(Literature and the Ancient World, Critical Edition)

Plotinus (ploh-TI-nuhs) was educated in Alexandria. His mentor was Ammonius Saccas until 242 c.e., when he joined the emperor Gordian III’s Persian expedition to learn the wisdom of the Persians and Indians. By 244 c.e., he had returned to Rome, where he established a Neoplatonic school of philosophy. It was respected by high officials in the government. His attempt to found a city, Platonopolis in Campania, though initially supported by the emperor Gallienus, was never realized. He opened his home to orphans and was reported to possess keen powers of discerning the hearts of people.

Plotinus was one of the greatest original thinkers of late antiquity, whose erudite lectures on Neoplatonic themes drew a number of gifted philosophers to his school, among whom was the great polymath and anti-Christian propagandist Porphyry of Tyre. The latter systematically arranged Plotinus’s lectures into six books, each containing nine chapters, titled Enneads (c. 256-270; The Enneads, 1918). His Life of Plotinus (n.d.; translation, 1917) gives invaluable data about the great thinker.

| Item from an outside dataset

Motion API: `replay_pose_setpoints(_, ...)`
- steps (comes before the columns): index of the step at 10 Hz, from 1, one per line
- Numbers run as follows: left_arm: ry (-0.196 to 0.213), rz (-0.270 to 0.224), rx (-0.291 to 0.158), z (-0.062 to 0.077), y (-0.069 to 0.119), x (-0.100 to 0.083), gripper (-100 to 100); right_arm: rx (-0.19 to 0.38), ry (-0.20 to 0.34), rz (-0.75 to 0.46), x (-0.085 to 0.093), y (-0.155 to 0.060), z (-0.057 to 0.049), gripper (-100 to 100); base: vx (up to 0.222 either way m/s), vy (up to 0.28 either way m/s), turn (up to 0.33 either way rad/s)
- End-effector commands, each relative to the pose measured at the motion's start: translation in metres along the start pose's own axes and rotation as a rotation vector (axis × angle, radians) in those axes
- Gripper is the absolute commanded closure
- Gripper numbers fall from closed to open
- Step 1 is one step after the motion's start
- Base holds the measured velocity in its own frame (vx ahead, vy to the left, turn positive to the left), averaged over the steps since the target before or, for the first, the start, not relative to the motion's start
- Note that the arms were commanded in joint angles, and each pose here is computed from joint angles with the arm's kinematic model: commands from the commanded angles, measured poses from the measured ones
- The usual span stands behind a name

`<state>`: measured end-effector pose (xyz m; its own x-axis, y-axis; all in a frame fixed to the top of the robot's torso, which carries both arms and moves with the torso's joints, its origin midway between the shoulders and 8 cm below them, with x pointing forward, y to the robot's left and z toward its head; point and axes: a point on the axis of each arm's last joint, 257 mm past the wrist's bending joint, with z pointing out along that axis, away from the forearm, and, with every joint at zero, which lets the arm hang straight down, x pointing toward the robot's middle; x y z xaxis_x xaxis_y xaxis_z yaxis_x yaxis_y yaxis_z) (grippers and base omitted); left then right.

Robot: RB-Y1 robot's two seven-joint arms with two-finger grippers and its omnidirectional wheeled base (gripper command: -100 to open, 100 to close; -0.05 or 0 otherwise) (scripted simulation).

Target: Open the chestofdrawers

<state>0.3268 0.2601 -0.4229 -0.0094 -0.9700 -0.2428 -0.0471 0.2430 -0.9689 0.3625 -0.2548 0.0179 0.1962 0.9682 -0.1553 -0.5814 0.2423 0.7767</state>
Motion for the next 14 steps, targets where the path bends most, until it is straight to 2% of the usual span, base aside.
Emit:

Plotinus was a mystic who claimed to have experienced ecstatic union with the Supreme Principle, the One, several times in his life. According to his metaphysical theory of a hierarchy of reality, all lower orders of existent things emanate or process from the One, including intellect, soul, and humans. The goal of his philosophy was to purify the soul so that it could escape material reality and successfully make its ascent to the One.